Requirements and Functionality#


Requirements#

The cuFFTDx library is a CUDA C++ header only library. Therefore, the list of required software to use the library is relatively small. User needs:

  • CUDA Toolkit 11.0 or newer

  • Supported CUDA compiler

  • Supported host compiler (C++17 required)

  • (Optionally) CMake (version 3.18 or greater)

Supported Compilers#

CUDA Compilers:

  • NVCC 11.0.194+ (CUDA Toolkit 11.0 or newer)

  • (Experimental support) NVRTC 11.0.194+ (CUDA Toolkit 11.0 or newer)

Host / C++ Compilers:

  • GCC 7+

  • Clang 9+ (only on Linux/WSL2)

  • (Preliminary support) MSVC 1920+ (Windows/Visual Studio 2019 16.0 or newer)

Warning

Compiling using MSVC as CUDA host compiler requires enabling __cplusplus (/Zc:__cplusplus). In order to do so, pass -Xcompiler "/Zc:__cplusplus" as an option to NVCC. Failing to do so may result in errors reporting that a variable of class dim3 can’t be declared constexpr.

Note

cuFFTDx emits errors for unsupported versions of compilers, which can be silenced by defining CUFFTDX_IGNORE_DEPRECATED_COMPILER during compilation. cuFFTDx is not guaranteed to work with versions of compilers that are not supported in cuFFTDx.

Note

cuFFTDx emits errors for unsupported versions of C++ standard, which can be silenced by defining CUFFTDX_IGNORE_DEPRECATED_DIALECT during compilation. cuFFTDx is not guaranteed to work with versions of C++ standard that are not supported in cuFFTDx.

Supported Functionality#

Supported functions include:
  • Create block descriptors that run collective FFT operations (with one or more threads collaborating to compute one or more FFTs) in a single CUDA block. See Block Operator.

  • Create thread descriptors that run a single FFT operation per thread. This function might require more expertise with cuFFTDx in order to obtain correct results with higher performance. See Thread Operator.

  • Bi-directional information flow, from the user to the descriptor via Operators and from the descriptor to the user via Traits.

  • Target specific GPU architectures using the SM Operator.
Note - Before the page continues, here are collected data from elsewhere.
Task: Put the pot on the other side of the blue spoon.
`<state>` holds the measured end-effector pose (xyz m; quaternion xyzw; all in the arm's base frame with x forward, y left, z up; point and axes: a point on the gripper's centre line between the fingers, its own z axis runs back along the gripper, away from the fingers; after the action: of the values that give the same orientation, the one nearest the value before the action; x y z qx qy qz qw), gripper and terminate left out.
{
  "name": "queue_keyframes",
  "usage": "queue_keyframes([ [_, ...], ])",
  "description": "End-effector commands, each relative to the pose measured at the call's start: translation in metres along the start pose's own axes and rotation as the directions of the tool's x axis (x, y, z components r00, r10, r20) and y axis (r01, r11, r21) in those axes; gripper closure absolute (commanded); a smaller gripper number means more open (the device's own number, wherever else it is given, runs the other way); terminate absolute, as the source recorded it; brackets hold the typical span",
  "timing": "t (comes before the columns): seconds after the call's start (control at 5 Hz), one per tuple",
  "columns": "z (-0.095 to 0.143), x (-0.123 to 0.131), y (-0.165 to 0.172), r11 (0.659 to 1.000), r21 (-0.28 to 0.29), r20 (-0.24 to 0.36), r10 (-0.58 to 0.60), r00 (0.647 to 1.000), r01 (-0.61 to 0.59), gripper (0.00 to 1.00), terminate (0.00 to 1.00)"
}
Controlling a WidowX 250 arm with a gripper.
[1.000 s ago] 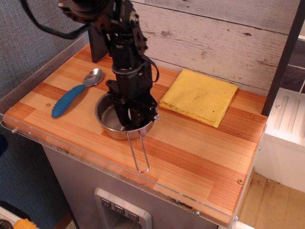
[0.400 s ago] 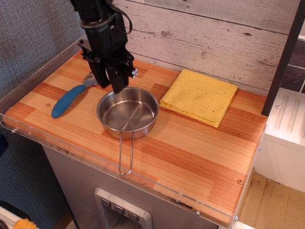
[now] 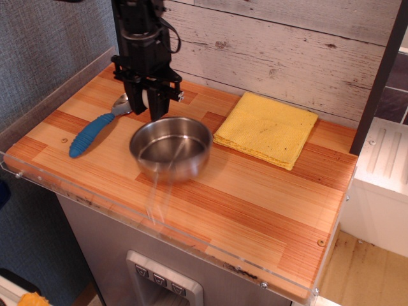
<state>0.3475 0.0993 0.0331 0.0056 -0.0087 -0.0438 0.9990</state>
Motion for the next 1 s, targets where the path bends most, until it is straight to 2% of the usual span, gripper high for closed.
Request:
queue_keyframes([
  [0.0,-0.007,0.024,-0.001,0.999,0.032,-0.003,-0.025,1.000,0.025,1.00,0.00],
  [0.2,-0.006,0.029,-0.001,0.999,0.039,0.000,-0.027,1.000,0.027,1.00,0.00],
  [0.4,-0.005,0.027,-0.002,0.999,0.039,-0.007,-0.036,0.999,0.036,0.00,0.00],
  [0.8,0.008,0.018,-0.010,0.999,0.029,0.022,-0.041,0.999,0.041,0.00,0.00],
])
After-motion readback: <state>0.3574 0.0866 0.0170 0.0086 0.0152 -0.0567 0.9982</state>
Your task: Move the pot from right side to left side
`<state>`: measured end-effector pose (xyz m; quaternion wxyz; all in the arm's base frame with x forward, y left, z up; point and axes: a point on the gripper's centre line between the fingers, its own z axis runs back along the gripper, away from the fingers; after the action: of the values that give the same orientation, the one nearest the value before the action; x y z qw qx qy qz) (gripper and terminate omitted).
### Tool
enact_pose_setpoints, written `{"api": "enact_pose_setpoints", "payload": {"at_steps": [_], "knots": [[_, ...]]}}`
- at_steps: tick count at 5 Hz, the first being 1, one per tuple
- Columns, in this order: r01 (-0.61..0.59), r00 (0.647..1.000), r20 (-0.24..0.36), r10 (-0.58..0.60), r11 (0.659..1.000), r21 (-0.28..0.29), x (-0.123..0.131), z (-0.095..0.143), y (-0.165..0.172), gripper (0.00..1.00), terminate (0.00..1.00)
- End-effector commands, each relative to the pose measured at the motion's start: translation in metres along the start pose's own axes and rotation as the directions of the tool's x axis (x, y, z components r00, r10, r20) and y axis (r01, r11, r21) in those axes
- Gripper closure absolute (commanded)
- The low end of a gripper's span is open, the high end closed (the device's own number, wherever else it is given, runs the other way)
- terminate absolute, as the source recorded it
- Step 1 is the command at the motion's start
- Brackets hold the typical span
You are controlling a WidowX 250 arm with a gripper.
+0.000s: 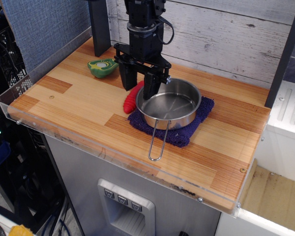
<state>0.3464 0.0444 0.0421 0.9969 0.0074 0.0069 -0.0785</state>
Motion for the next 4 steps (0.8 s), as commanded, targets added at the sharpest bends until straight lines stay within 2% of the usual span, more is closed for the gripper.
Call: {"api": "enact_pose_setpoints", "payload": {"at_steps": [1,2,3,4], "knots": [[0.014,1.0,0.025,-0.014,1.0,0.026,0.006,0.01,-0.001,0.0,0.0],[0.009,1.0,0.001,-0.009,1.0,0.028,0.006,0.003,-0.002,0.0,0.0],[-0.005,1.0,-0.026,0.005,1.0,0.023,0.006,-0.005,0.0,1.0,0.0],[-0.025,0.999,-0.022,0.025,1.0,0.019,0.005,-0.004,0.006,1.0,0.0]]}}
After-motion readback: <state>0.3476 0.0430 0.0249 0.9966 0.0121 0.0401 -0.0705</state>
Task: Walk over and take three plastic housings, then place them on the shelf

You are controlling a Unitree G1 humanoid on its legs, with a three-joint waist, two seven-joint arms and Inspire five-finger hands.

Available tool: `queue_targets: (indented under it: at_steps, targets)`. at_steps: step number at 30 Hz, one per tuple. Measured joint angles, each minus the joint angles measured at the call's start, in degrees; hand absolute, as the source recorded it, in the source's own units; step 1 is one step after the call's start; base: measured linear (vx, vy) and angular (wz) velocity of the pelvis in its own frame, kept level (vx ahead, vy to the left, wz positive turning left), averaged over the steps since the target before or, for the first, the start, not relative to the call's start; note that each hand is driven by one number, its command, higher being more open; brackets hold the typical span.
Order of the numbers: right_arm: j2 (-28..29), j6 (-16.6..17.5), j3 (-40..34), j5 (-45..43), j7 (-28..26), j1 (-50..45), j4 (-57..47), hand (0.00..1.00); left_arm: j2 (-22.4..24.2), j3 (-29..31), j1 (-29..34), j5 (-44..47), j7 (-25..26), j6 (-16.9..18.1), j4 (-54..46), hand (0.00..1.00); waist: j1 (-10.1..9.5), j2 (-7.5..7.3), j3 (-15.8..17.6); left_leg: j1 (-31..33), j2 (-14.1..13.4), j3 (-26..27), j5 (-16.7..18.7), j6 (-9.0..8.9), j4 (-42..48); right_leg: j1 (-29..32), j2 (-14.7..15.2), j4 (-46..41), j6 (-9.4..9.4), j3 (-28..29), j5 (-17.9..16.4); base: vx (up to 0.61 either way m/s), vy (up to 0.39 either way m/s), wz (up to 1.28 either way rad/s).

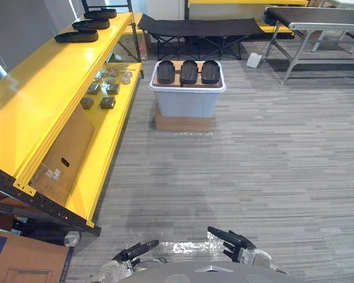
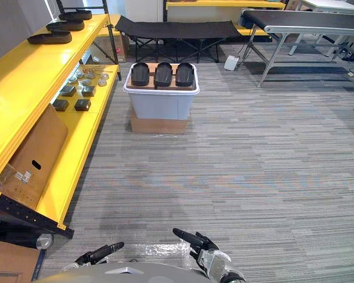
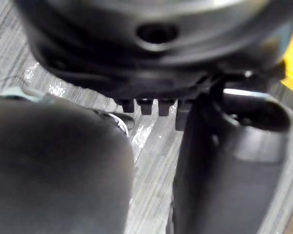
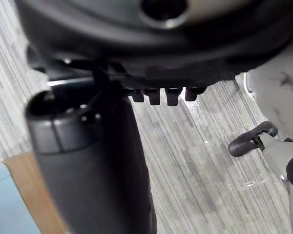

This enables users to configure the descriptor with suggested parameters to target performance.

cuFFTDx supports selected FFT sizes in the range [0; max_size], where max_size depends on precision and CUDA architecture as presented in table below, and all FFT sizes in the range [0; max_size_fp64/2], where max_size_fp64 is max FFT size for double precision for a given CUDA architecture. However, not every combination of size, precision, elements per thread, and FFTs per block is correct and available. The following table summarizes the available configurations:

Note

Real-to-complex and complex-to-real block FFTs have extra available size in each precision (in the table added with a plus), but it is accessible only when using real_mode::folded value for the RealFFTOptions operator. Analogically thread execution can employ real_mode::folded for all even sizes twice the regular range, as put forth in the table below. For further details please refer to RealFFTOptions Operator.

Precision

Thread FFT

Block FFT

C2C and R2C/C2R Normal

R2C/C2R Folded

Architecture

C2C and R2C/C2R Normal

R2C/C2R Folded

half

[2; 64]

even in range: [4; 128]

75

[2; 16384]

powers of 2 in range: [4; 8192]

70;72;86;89

[2; 24389]

powers of 2 in range: [4; 32768]

80;87;90

[2; 32768]

powers of 2 in range: [2; 65536]

float

[2; 64]

even in range: [4; 128]

75

[2; 16384]

powers of 2 in range: [2; 8192]

70;72;86;89

[2; 24389]

powers of 2 in range: [2; 32768]

80;87;90

[2; 32768]

powers of 2 in range: [2; 65536]

double

[2; 32]

even in range: [4; 64]

75

[2; 8192]

powers of 2 in range: [2; 4096]

70;72;86;89

[2; 12167]

powers of 2 in range: [2; 16384]

80;87;90

[2; 16384]

powers of 2 in range: [2; 32768]

Note

cuFFTDx 0.3.0 added preliminary support for all sizes in range of [0; max_size_fp64/2]. Most sizes will require you to create additional workspace with global memory allocation. See Make Workspace Function for more details about workspace. You can check if a given FFT requires with FFT::requires_workspace trait.

Hint

Since cuFFTDx 1.1.0, whether an FFT description is supported on a given CUDA architecture or not can be checked using cufftdx::is_supported.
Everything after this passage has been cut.